Salaires dans le Bâtiment :

BTP : L'intersyndicale grince des dents et menace le patronat "d'actions médiatiques"


Publié / Actualisé
Ce vendredi 15 mars 2013 l'intersyndicale CFE-CGC, CFDT, CFTC, CGTR, FO a exprimé sa colère face au "blocage des négociations annuelles obligatoires" (NAO) du BTP. Les syndicats continuent à réclamer une hausse de salaire de 4,16% quand la CAPEB et la FRBTP (organisations patronale) ne leur proposent que 0,4% de revalorisation (Photo archives).
Ce vendredi 15 mars 2013 l'intersyndicale CFE-CGC, CFDT, CFTC, CGTR, FO a exprimé sa colère face au "blocage des négociations annuelles obligatoires" (NAO) du BTP. Les syndicats continuent à réclamer une hausse de salaire de 4,16% quand la CAPEB et la FRBTP (organisations patronale) ne leur proposent que 0,4% de revalorisation (Photo archives).

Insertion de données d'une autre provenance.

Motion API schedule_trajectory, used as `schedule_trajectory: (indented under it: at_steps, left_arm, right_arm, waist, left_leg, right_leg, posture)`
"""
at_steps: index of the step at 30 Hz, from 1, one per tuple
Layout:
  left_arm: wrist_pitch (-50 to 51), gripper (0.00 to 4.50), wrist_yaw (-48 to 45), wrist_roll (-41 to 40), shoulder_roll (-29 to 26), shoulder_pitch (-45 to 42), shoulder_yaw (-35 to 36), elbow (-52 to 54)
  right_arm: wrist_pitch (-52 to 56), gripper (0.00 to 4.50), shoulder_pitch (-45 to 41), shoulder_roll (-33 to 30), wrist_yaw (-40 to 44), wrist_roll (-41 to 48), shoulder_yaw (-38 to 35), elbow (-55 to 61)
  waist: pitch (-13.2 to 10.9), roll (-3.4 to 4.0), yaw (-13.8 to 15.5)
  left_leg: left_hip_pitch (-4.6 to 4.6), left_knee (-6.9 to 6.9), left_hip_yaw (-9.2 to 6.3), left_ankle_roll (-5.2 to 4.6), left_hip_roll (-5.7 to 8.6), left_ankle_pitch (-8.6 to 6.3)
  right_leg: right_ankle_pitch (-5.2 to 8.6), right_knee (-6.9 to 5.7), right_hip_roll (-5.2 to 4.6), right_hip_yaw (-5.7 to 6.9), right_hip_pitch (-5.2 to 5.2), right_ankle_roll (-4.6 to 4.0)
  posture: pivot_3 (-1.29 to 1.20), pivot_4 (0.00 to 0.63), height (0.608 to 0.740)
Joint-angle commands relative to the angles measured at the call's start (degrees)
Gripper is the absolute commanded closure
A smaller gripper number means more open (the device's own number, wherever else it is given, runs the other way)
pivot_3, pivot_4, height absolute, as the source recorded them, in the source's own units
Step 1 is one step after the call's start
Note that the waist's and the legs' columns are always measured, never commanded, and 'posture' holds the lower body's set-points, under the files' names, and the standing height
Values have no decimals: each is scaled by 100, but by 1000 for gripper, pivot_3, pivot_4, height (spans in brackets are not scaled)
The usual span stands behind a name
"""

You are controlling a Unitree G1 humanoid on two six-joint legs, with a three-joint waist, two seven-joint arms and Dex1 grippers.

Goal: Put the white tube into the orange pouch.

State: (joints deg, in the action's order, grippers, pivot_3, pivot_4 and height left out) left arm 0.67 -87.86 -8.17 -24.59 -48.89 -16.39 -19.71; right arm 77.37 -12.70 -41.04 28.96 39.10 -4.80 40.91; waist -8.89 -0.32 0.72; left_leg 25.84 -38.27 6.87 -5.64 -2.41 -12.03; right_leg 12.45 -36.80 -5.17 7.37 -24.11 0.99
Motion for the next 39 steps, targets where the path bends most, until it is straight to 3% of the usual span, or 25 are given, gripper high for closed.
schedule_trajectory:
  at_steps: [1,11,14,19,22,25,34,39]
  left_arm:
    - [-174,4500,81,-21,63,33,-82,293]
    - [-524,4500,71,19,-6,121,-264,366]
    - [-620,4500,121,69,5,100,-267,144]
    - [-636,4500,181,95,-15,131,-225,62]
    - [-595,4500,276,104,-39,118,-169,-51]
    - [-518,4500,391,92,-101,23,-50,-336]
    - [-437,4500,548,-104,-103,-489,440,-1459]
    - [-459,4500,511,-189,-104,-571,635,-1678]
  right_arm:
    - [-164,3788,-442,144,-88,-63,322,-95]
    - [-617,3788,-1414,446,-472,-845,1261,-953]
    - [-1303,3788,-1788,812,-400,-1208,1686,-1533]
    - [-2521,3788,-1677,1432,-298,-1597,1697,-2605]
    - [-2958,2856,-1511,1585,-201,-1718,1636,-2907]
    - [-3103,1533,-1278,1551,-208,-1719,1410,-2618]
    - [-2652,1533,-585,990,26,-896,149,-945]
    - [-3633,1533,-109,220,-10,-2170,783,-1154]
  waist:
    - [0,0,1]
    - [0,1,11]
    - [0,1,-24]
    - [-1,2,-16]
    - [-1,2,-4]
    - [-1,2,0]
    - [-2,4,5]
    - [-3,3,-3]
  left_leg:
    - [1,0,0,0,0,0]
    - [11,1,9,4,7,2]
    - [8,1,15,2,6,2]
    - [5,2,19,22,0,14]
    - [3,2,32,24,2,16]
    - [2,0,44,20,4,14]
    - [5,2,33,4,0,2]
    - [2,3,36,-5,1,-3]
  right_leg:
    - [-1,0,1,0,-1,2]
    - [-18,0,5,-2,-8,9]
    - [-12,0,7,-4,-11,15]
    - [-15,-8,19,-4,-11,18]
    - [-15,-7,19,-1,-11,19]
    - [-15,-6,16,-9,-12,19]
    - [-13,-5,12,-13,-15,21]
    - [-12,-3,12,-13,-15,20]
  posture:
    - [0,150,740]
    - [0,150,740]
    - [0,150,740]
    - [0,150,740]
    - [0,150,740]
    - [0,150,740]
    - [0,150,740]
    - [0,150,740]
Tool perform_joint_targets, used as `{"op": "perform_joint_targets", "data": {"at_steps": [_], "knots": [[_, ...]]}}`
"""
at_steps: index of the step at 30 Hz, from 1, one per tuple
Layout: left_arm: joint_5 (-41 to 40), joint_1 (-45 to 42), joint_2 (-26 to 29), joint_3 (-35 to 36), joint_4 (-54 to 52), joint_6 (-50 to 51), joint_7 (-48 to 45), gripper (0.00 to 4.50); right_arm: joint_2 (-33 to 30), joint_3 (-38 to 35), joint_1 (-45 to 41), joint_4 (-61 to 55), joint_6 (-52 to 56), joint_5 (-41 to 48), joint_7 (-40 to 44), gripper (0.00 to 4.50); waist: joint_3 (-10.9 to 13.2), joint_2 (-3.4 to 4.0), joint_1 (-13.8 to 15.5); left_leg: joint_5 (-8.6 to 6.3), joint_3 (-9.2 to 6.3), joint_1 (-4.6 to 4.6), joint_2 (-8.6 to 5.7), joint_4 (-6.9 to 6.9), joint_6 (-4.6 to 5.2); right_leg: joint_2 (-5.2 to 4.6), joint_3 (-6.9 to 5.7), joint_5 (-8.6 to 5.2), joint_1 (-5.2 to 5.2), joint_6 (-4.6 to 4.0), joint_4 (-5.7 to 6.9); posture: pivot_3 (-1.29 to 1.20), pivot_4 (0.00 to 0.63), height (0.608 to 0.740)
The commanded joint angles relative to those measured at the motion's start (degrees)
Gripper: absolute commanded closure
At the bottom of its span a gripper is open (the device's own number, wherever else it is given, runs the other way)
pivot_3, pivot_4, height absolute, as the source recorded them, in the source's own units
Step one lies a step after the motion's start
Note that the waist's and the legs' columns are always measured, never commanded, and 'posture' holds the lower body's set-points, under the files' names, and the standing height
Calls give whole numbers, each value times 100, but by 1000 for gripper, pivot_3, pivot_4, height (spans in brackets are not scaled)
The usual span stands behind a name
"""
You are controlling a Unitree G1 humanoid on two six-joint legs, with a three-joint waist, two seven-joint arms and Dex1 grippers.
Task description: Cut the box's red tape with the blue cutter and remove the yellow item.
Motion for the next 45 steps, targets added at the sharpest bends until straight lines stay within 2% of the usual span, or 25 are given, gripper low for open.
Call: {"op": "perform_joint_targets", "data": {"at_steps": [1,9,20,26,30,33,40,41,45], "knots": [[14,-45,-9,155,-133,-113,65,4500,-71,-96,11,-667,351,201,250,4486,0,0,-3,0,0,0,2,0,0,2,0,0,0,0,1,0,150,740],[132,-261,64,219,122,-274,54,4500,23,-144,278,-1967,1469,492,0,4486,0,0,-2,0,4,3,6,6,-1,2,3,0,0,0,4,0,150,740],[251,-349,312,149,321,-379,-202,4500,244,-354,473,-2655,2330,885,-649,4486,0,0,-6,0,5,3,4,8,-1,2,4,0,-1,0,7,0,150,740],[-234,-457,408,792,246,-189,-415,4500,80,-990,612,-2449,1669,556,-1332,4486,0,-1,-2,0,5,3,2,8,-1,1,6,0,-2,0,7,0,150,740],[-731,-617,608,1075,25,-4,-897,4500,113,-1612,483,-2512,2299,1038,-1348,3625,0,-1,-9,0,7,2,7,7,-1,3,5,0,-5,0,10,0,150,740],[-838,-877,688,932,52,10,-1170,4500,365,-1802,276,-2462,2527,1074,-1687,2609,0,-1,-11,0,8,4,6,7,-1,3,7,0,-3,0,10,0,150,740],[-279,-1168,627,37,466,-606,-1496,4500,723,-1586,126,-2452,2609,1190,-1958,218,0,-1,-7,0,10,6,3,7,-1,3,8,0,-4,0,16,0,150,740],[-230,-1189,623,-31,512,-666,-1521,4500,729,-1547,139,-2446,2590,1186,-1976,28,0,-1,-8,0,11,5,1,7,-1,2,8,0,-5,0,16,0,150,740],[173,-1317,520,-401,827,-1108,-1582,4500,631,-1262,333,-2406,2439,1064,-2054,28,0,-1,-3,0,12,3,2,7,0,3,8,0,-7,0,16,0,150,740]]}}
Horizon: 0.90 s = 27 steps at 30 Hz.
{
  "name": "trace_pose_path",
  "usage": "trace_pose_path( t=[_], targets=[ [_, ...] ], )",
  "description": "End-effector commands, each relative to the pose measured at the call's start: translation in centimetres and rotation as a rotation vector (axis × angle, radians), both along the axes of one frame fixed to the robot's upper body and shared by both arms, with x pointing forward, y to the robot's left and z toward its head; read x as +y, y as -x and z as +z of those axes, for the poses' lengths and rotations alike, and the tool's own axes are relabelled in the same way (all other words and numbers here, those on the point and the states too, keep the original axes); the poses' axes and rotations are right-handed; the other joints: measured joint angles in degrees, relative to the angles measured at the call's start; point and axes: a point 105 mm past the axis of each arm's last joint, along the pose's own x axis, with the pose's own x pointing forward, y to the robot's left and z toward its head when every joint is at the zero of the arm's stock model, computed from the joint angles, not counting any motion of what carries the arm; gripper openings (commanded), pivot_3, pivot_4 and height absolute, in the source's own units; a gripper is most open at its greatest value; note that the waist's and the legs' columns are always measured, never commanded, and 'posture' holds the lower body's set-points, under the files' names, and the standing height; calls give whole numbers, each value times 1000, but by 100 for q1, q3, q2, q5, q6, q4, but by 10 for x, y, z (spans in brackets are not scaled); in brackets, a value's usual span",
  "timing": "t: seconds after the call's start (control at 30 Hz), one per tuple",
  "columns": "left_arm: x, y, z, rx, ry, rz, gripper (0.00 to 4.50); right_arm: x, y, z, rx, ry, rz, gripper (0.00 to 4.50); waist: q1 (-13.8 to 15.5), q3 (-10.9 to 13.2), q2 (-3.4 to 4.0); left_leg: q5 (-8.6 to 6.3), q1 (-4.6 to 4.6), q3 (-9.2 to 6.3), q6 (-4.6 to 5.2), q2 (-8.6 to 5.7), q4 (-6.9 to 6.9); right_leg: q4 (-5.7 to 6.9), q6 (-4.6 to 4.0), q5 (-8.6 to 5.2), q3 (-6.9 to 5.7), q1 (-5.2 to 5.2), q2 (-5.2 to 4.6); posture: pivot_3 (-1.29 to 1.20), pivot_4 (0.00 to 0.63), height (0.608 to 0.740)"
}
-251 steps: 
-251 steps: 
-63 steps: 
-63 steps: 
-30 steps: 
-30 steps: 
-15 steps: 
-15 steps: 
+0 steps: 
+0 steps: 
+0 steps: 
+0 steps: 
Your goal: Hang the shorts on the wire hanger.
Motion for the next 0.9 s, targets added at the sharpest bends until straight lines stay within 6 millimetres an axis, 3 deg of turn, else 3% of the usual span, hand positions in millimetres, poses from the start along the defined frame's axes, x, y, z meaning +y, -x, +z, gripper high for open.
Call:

L'intersyndicale justifie la hausse de 4,16% par la nécessité de rattraper la hausse du SMIC. Ce dernier s'est en effet accru de 2,36 points de plus que les salaires du BTP sur les cinq dernières années, indique Radio Festival. La réponse de la CAPEB et la FRBTP ne convainc pas l'intersyndicale, qui déplore n'avoir obtenu aucune justification du chiffre de 0,4% proposé. Les salariés en colère estiment avoir en face d'eux "des provocateurs plutôt que des négociateurs, ce qui ne permet pas le fonctionnement du dialogue social".
 
Une nouvelle rencontre doit avoir lieu le mardi 26 mars prochain. Si aucun consensus ne se dégageait de cette réunion, l'intersyndicale du BTP annonce qu'elle n'hésitera pas à se faire entendre via des "actions un peu plus médiatiques".

   

1 Commentaire(s)

Alain, Posté
La crise est conjoncturelle aggravée par l'incapacité de didier robert d'impulser une dynamique après avoir casser celle qui existait pourtant.
C'est là qu'il faut dire "arèt!".
Les patrons ne font que suivre le mouvement.